### Instructions for the task
Collect all lines below with the string "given".

Segment Start: Data provided

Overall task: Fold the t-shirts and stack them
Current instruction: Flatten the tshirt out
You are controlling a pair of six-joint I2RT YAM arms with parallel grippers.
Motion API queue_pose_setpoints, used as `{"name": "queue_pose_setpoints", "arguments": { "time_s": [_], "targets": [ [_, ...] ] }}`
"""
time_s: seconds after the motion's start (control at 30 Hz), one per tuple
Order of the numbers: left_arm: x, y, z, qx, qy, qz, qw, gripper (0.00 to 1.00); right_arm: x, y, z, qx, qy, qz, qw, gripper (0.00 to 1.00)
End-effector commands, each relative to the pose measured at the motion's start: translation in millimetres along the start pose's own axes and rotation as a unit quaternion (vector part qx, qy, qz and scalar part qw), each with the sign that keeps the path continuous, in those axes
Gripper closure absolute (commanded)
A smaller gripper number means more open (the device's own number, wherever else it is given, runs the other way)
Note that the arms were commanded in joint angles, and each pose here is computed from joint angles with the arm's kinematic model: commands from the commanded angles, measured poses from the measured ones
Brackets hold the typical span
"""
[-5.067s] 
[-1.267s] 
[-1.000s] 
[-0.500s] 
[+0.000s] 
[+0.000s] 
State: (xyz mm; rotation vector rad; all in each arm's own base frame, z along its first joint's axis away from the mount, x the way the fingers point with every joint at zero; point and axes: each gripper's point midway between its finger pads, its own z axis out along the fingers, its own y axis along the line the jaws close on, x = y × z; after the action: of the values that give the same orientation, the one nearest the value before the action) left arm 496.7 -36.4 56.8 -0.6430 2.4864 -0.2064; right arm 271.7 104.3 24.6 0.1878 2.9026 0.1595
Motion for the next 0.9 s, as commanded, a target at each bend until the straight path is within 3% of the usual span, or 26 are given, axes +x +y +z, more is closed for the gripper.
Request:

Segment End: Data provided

### Result for this exercise
A smaller gripper number means more open (the device's own number, wherever else it is given, runs the other way)
Motion for the next 0.9 s, as commanded, a target at each bend until the straight path is within 3% of the usual span, or 26 are given, axes +x +y +z, more is closed for the gripper.

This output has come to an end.